Will the Minister clarify the level of scrutiny of the results achieved at Glenfield and Birmingham children’s hospital? Since the decision was made, the unit has stated that it invited various members of the Safe and Sustainable review to Glenfield to show them the results of the past 10 years, which, it believes, demonstrate the success of its service. It has no record of that data being shared previously, and I would welcome clarification on what data were looked at during the initial review process.
A significant concern, highlighted by my hon. and learned Friend the Member for Harborough and the hon. Member for Leicester South, is the fact that it cannot be assumed that the staff who deliver the service at Glenfield will relocate to Birmingham. Many live east of Leicester and will find the commute to Birmingham unviable. I understand from Glenfield hospital’s own surveys that a number of staff have indicated that they are unwilling to move to the new unit.
There is also concern regarding the air of uncertainty that surrounds these units.

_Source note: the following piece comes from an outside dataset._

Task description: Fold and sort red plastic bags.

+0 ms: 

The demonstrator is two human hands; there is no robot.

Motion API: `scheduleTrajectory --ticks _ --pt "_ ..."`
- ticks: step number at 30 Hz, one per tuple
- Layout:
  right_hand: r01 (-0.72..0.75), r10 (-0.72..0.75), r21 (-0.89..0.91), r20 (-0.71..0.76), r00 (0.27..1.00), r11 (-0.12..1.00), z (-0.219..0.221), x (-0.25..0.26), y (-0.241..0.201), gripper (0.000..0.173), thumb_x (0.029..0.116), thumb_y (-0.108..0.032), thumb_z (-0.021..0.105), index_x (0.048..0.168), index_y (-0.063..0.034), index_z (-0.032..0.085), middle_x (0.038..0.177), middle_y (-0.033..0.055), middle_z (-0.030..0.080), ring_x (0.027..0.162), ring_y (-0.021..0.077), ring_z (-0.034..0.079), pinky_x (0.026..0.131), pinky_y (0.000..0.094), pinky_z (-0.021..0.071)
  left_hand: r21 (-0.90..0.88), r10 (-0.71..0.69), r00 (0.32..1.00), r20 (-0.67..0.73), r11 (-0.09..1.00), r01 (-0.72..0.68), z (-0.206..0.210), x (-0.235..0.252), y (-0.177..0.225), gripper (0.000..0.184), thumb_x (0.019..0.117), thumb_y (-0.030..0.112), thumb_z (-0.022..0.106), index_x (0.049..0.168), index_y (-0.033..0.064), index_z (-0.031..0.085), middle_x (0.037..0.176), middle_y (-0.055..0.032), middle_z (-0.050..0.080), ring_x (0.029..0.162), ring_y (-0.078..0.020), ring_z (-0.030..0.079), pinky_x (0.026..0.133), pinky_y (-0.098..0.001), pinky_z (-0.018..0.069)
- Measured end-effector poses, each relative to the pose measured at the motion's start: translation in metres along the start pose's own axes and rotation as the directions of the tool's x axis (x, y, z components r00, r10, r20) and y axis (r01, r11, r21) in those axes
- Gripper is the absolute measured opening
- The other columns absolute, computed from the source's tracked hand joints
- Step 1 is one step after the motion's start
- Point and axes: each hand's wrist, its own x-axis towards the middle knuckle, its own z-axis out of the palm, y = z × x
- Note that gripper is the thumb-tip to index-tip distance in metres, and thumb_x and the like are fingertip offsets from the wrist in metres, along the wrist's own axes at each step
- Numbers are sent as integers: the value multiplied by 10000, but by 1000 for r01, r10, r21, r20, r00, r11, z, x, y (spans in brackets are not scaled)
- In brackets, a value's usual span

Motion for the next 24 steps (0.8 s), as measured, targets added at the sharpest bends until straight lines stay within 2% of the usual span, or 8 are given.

Once a unit is earmarked for closure, the most able and gifted personnel quickly find jobs in other areas. That puts the process under great strain and leads to a rise in mortality rates. I hope the Minister gets on with this review as quickly as possible, so that we have a rapid resolution and can provide some reassurance to staff to ensure that we keep the service at its superb, world-class level.
We need to ensure that the conclusions of the Safe and Sustainable review are safe and sustainable—not only for the remaining structure of the NHS, but for my constituents in North West Leicestershire and all constituents in Leicester, Leicestershire, the east midlands and the midlands as a whole. I hope the Minister will take account of that.